• Exercise aim
Repeat, exactly as written, the lines of the records below from the first through the line with "grey round speaker: box: [165, 127, 197, 161], surface", but none past it.

[Records from a data collection]
..........
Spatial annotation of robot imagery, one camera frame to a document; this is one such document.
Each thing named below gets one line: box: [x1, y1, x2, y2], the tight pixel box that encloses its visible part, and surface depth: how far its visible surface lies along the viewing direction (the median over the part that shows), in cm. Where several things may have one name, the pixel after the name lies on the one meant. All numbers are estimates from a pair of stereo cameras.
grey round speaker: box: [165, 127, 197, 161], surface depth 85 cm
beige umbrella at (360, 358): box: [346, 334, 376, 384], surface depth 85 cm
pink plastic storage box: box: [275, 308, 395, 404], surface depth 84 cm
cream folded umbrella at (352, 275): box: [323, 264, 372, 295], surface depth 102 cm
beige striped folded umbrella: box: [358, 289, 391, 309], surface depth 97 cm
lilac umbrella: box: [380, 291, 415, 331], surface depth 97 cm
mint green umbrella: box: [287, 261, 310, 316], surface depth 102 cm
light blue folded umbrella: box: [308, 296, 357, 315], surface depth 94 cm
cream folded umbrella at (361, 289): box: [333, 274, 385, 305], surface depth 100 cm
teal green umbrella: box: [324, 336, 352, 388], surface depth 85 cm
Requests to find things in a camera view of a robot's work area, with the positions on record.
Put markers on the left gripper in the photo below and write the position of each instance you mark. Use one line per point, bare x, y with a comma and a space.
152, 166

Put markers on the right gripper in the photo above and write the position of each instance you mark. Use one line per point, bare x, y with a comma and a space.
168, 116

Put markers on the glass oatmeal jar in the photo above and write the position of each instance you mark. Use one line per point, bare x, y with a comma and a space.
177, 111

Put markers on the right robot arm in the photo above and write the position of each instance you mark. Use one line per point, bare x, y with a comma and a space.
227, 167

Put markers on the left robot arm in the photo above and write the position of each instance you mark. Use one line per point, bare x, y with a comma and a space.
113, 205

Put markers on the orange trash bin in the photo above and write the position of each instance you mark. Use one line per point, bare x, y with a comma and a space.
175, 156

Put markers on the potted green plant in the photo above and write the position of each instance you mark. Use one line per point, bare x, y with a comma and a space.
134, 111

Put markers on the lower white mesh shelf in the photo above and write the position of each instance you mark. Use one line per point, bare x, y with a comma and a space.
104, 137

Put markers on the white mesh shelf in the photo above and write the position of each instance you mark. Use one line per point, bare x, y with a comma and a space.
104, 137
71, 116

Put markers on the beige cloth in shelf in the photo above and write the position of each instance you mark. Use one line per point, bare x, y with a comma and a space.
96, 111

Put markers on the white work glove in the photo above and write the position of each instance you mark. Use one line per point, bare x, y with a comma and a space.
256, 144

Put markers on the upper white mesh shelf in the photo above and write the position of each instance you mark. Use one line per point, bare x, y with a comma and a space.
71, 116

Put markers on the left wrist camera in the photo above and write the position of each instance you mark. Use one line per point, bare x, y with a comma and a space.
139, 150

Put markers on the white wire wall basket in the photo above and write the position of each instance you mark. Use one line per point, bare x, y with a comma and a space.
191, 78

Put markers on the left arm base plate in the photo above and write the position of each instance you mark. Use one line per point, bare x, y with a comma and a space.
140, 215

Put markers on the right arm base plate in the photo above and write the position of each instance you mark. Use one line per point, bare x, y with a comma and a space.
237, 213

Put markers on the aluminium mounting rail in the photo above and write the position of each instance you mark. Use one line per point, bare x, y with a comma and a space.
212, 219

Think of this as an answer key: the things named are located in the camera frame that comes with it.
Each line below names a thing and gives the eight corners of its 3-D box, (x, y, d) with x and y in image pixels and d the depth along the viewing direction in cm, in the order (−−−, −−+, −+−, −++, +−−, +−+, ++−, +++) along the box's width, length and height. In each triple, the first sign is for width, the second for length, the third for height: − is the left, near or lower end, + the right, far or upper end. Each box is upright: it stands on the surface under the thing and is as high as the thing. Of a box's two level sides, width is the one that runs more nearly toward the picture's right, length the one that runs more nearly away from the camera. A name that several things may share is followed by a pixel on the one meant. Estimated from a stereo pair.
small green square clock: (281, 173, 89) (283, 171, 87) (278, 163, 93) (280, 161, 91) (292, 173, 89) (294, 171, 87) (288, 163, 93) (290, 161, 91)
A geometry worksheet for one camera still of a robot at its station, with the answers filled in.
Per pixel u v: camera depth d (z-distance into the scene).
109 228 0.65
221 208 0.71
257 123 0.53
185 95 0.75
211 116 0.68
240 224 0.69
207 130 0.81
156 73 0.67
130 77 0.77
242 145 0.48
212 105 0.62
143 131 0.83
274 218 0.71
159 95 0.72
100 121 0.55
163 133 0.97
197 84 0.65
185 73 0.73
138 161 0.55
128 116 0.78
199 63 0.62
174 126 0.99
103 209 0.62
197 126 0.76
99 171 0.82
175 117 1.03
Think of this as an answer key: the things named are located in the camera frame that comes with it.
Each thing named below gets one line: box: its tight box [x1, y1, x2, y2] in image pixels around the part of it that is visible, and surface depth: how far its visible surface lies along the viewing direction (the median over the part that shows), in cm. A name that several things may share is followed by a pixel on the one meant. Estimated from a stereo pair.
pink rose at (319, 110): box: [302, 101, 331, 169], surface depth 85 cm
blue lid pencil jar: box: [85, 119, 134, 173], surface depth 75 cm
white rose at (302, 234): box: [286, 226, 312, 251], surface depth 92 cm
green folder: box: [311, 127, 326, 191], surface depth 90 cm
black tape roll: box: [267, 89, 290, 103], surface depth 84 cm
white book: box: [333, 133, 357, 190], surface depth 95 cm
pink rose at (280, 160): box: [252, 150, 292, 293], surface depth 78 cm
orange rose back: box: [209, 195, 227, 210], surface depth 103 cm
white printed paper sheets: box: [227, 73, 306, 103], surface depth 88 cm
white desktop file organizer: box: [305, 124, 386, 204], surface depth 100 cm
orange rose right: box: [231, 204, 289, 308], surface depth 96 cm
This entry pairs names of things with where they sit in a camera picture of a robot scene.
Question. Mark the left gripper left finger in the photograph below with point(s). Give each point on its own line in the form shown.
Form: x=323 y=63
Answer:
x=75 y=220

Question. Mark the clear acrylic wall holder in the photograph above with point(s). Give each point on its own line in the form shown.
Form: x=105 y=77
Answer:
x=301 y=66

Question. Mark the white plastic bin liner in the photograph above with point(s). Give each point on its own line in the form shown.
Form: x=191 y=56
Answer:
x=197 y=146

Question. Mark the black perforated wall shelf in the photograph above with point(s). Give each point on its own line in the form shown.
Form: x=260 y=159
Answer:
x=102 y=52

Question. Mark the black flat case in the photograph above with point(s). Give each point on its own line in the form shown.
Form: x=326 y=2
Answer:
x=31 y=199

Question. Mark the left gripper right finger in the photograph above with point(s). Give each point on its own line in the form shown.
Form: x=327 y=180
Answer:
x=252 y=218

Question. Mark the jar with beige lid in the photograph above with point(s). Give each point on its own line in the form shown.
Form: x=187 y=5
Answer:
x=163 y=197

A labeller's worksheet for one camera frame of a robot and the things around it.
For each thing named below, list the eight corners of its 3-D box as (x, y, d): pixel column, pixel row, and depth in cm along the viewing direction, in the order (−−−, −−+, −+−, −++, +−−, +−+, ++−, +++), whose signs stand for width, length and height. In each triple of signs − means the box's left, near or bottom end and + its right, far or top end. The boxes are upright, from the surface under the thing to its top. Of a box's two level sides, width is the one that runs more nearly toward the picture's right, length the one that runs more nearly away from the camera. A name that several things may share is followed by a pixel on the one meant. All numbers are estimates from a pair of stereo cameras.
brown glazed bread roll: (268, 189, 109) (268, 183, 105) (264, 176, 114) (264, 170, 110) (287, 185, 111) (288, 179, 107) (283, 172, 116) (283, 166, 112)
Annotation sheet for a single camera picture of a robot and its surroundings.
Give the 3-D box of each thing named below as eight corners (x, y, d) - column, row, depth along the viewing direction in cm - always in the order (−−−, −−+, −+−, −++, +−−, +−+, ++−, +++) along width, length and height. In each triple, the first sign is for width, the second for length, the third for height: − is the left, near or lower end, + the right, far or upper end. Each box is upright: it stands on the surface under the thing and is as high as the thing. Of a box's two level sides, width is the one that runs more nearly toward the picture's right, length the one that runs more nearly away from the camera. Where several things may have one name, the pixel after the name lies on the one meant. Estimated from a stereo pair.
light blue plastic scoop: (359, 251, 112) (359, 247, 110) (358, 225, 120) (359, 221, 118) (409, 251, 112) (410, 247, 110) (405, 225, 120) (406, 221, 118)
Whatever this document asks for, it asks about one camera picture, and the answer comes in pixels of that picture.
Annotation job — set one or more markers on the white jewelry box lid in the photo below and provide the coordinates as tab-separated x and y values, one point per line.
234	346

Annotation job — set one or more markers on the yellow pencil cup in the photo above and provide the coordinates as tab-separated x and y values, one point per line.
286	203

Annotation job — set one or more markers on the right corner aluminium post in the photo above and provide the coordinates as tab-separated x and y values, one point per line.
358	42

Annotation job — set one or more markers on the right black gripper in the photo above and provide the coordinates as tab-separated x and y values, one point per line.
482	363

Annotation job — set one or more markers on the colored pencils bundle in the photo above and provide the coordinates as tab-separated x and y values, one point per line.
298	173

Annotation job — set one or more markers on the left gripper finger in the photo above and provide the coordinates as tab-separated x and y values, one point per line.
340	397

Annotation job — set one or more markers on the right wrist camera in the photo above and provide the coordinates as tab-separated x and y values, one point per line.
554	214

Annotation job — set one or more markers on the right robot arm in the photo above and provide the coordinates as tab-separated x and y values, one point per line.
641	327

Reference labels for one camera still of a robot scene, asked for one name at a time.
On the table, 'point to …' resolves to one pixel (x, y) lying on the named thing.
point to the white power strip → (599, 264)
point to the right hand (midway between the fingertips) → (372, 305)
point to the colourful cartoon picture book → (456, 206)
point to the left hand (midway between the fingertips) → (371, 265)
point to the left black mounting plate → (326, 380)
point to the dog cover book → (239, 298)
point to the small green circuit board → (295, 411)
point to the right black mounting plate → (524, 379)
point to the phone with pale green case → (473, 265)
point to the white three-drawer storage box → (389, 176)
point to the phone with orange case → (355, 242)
..........
• Answer for the task
Spatial annotation of robot imagery, one camera frame to a document; this is one such document.
Each thing named below gets one line: box: [x1, y1, x2, y2], the tight pixel box that encloses its visible part, and surface depth: how far its visible surface lies along the viewing direction (the median over the part that shows), in cm. Where several things may have one name, the pixel after the name lies on the one meant. All numbers are estimates from a pair of stereo cameras.
grey round speaker: box: [165, 127, 197, 161], surface depth 85 cm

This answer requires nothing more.